> **Exercise goal**
In the data below, one line contains "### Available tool" and a later one contains "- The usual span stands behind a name". Print both, with every line between them, exactly and alone.

------------------------------------------------

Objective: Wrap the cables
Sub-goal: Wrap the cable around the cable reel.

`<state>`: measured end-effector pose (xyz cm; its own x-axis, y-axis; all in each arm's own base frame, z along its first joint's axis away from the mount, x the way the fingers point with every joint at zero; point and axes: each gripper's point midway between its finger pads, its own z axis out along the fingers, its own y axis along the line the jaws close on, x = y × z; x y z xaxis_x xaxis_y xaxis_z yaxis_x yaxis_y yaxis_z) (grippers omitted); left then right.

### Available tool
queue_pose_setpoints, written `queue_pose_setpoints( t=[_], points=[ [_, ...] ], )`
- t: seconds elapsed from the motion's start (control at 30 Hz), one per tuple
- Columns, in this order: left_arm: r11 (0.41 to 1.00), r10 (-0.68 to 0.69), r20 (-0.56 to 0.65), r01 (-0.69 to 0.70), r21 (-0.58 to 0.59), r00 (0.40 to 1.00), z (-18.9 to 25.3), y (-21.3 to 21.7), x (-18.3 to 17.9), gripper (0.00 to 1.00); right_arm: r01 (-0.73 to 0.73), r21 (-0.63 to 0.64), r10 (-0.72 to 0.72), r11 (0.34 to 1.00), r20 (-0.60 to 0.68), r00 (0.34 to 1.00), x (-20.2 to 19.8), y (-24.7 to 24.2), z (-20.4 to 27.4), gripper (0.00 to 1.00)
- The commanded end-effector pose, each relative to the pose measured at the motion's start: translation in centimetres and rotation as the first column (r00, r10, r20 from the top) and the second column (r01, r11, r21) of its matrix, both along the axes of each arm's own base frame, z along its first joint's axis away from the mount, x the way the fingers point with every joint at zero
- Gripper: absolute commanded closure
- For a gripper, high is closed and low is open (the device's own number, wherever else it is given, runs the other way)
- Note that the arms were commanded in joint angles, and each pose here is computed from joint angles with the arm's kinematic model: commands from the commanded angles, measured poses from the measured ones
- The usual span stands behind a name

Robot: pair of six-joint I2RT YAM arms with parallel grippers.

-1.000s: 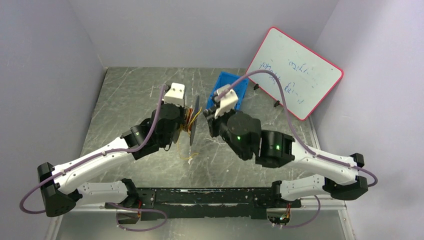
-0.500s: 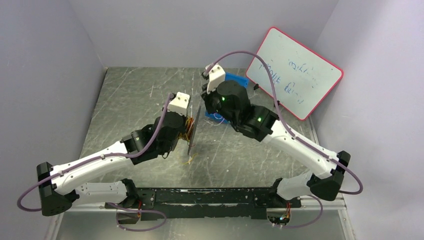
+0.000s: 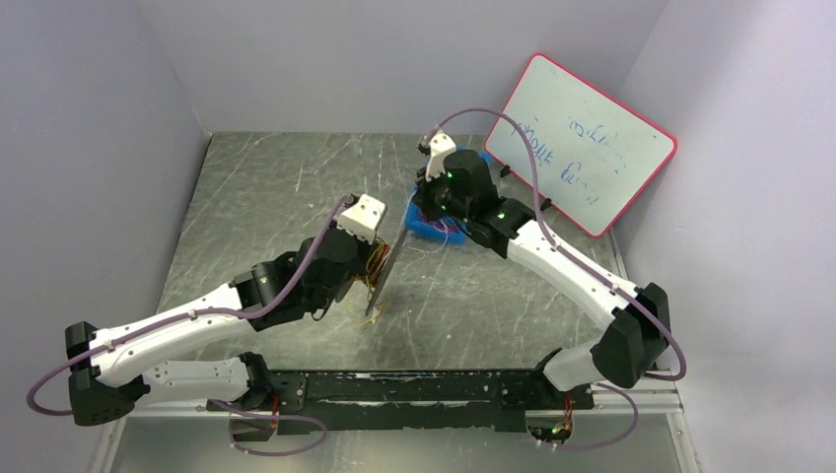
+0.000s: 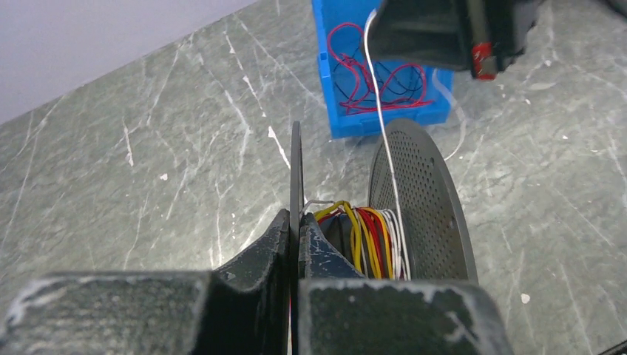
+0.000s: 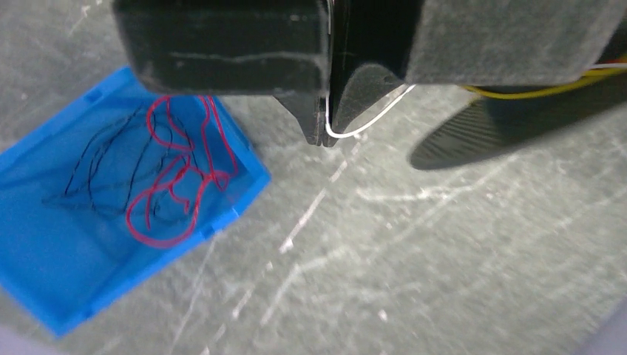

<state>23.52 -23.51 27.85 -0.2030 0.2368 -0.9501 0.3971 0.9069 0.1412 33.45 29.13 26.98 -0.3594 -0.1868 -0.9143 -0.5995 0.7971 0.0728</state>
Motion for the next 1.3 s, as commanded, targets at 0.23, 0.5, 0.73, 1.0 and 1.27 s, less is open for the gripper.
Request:
queue_pose_setpoints(
  t=[0.23, 0.5, 0.73, 1.0, 1.27],
  points=[
    [0.961, -0.132, 0.073, 0.146, -0.235, 0.988, 8.7, 0.0, -2.7, 0.93, -0.023, 0.154, 0.051, 0.988, -0.183, 0.982, -0.5, -1.2, -11.0, 1.00],
    [0.907, -0.092, 0.147, 0.144, -0.396, 0.985, 14.7, 1.6, -3.2, 0.93, -0.055, 0.242, 0.114, 0.969, -0.238, 0.965, -3.1, -0.8, -15.2, 1.00],
    [0.833, -0.015, 0.222, 0.135, -0.537, 0.975, 19.5, 3.3, -3.2, 0.93, -0.060, 0.344, 0.146, 0.937, -0.232, 0.962, -5.7, -0.9, -16.8, 1.00],
    [0.798, 0.138, 0.281, 0.062, -0.600, 0.950, 22.5, 4.6, -1.7, 0.93, -0.093, 0.393, 0.186, 0.915, -0.206, 0.961, -10.0, 0.0, -17.8, 1.00],
    [0.806, 0.286, 0.338, -0.034, -0.591, 0.897, 24.0, 5.1, 0.2, 0.93, -0.140, 0.387, 0.236, 0.911, -0.211, 0.948, -15.6, 1.5, -19.1, 1.00]
  ],
)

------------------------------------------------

> **Reply**
### Available tool
queue_pose_setpoints, written `queue_pose_setpoints( t=[_], points=[ [_, ...] ], )`
- t: seconds elapsed from the motion's start (control at 30 Hz), one per tuple
- Columns, in this order: left_arm: r11 (0.41 to 1.00), r10 (-0.68 to 0.69), r20 (-0.56 to 0.65), r01 (-0.69 to 0.70), r21 (-0.58 to 0.59), r00 (0.40 to 1.00), z (-18.9 to 25.3), y (-21.3 to 21.7), x (-18.3 to 17.9), gripper (0.00 to 1.00); right_arm: r01 (-0.73 to 0.73), r21 (-0.63 to 0.64), r10 (-0.72 to 0.72), r11 (0.34 to 1.00), r20 (-0.60 to 0.68), r00 (0.34 to 1.00), x (-20.2 to 19.8), y (-24.7 to 24.2), z (-20.4 to 27.4), gripper (0.00 to 1.00)
- The commanded end-effector pose, each relative to the pose measured at the motion's start: translation in centimetres and rotation as the first column (r00, r10, r20 from the top) and the second column (r01, r11, r21) of its matrix, both along the axes of each arm's own base frame, z along its first joint's axis away from the mount, x the way the fingers point with every joint at zero
- Gripper: absolute commanded closure
- For a gripper, high is closed and low is open (the device's own number, wherever else it is given, runs the other way)
- Note that the arms were commanded in joint angles, and each pose here is computed from joint angles with the arm's kinematic model: commands from the commanded angles, measured poses from the measured ones
- The usual span stands behind a name

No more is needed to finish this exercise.